# [EXERCISE DESCRIPTION]
Transcribe each line below verbatim; pictures excluded.

========

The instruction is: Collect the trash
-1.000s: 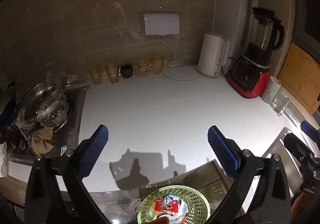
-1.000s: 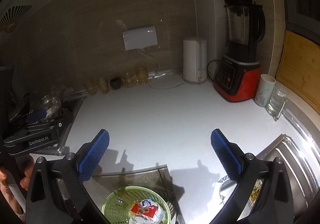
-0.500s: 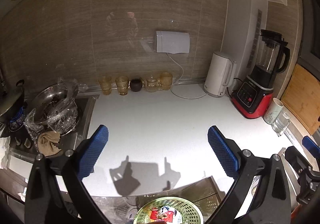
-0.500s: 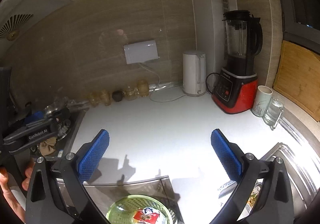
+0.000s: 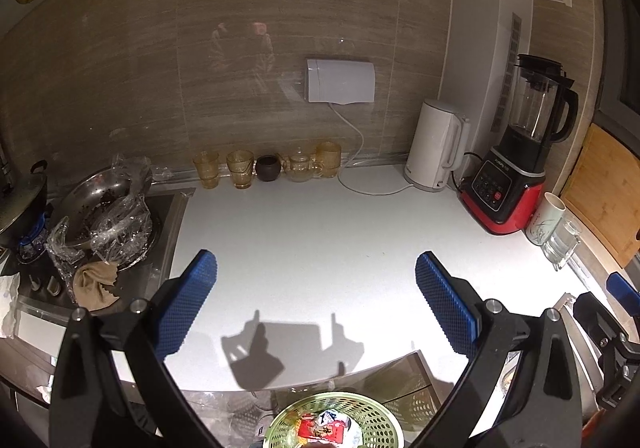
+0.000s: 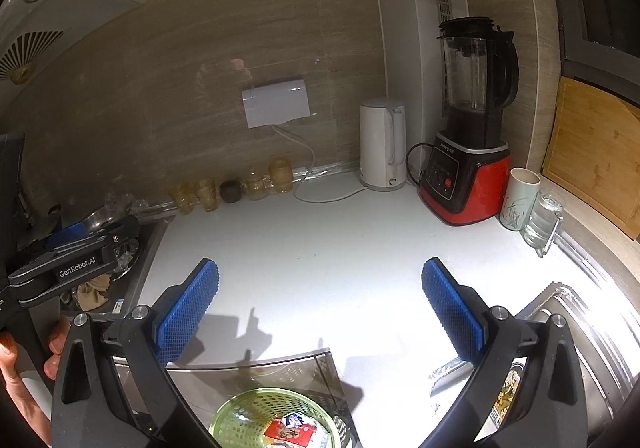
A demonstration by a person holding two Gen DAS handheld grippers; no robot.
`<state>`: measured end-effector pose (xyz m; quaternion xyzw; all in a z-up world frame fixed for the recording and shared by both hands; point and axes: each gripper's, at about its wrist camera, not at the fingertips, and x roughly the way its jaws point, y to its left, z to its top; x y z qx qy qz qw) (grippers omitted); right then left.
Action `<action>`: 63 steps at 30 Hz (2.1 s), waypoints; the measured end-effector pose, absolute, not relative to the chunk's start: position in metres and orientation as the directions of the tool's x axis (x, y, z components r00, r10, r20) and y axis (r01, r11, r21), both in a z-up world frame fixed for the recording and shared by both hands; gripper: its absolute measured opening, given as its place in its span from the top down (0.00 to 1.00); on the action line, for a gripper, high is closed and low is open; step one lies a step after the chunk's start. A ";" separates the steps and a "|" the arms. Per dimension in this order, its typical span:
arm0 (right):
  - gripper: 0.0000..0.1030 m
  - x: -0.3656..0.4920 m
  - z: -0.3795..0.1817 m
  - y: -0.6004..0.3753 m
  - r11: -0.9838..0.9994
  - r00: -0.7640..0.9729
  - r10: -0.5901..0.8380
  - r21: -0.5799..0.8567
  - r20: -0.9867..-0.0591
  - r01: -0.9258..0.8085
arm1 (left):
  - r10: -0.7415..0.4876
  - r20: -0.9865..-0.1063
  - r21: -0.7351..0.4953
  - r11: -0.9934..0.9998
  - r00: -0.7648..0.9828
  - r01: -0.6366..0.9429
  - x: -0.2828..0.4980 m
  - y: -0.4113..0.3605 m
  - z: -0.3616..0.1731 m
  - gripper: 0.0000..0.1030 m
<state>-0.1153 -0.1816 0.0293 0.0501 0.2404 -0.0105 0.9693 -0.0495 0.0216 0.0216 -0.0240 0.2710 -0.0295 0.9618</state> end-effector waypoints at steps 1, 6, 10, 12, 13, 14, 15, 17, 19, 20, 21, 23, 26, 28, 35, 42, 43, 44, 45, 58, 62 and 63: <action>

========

# [WRITTEN RESPONSE]
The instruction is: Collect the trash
-1.000s: 
-1.000s: 
-0.500s: 
-0.500s: 
+0.000s: 
+0.000s: 
A demonstration by a person holding two Gen DAS handheld grippers; no robot.
`<state>`: measured end-effector pose (xyz m; quaternion xyzw; all in a z-up world frame fixed for the recording and shared by both hands; point and axes: each gripper's, at about its wrist camera, not at the fingertips, and x roughly the way its jaws point, y to its left, z to its top; x y z qx qy qz qw) (grippers omitted); right then left.
Action `<action>`: 63 steps at 30 Hz (2.1 s), waypoints; the measured end-effector pose, absolute, not relative to the chunk's start: position in metres and orientation as the directions of the tool's x axis (x, y, z components r00, r10, r20) and y axis (r01, r11, r21), both in a z-up world frame fixed for the recording and shared by both hands; gripper: its absolute measured opening, given as its place in its span from the top down (0.00 to 1.00); on the action line, for a gripper, high is closed and low is open; step one lies a step after the chunk's start. A ";" separates the steps and a "|" the arms. Per dimension in this order, its typical span:
arm0 (right):
  - gripper: 0.0000..0.1030 m
  - x: -0.3656..0.4920 m
  - z: -0.3795..0.1817 m
  - y: -0.6004..0.3753 m
  - r11: -0.9838..0.9994
  - r00: -0.7640..0.9729
  - r10: -0.5901..0.8380
  - r21: -0.5799..0.8567
  - r20: -0.9867..-0.0591
  - r01: -0.9258..0.8085
arm1 (left):
  - r10: -0.7415..0.4876
  - r20: -0.9865..-0.1063
  - r21: -0.7351..0.4953
  - r11: -0.9934..0.9998
  - r00: -0.7648..0.9828
  - r01: -0.6366..0.9429
  - x: -0.2828..0.4980 m
  - y: -0.4113..0.3605 m
  - z: -0.3616..0.1731 m
  - gripper: 0.0000..0.1030 m
<state>-0.1153 -0.1816 0.0293 0.0501 0.2404 -0.0105 0.9693 -0.0495 0.0216 0.0216 -0.0240 0.2710 -0.0295 0.9618</state> end-effector waypoints at steps 1, 6, 10, 12, 13, 14, 15, 17, 19, 20, 21, 23, 26, 28, 35, 42, 43, 44, 45, 58, 62 and 63: <action>

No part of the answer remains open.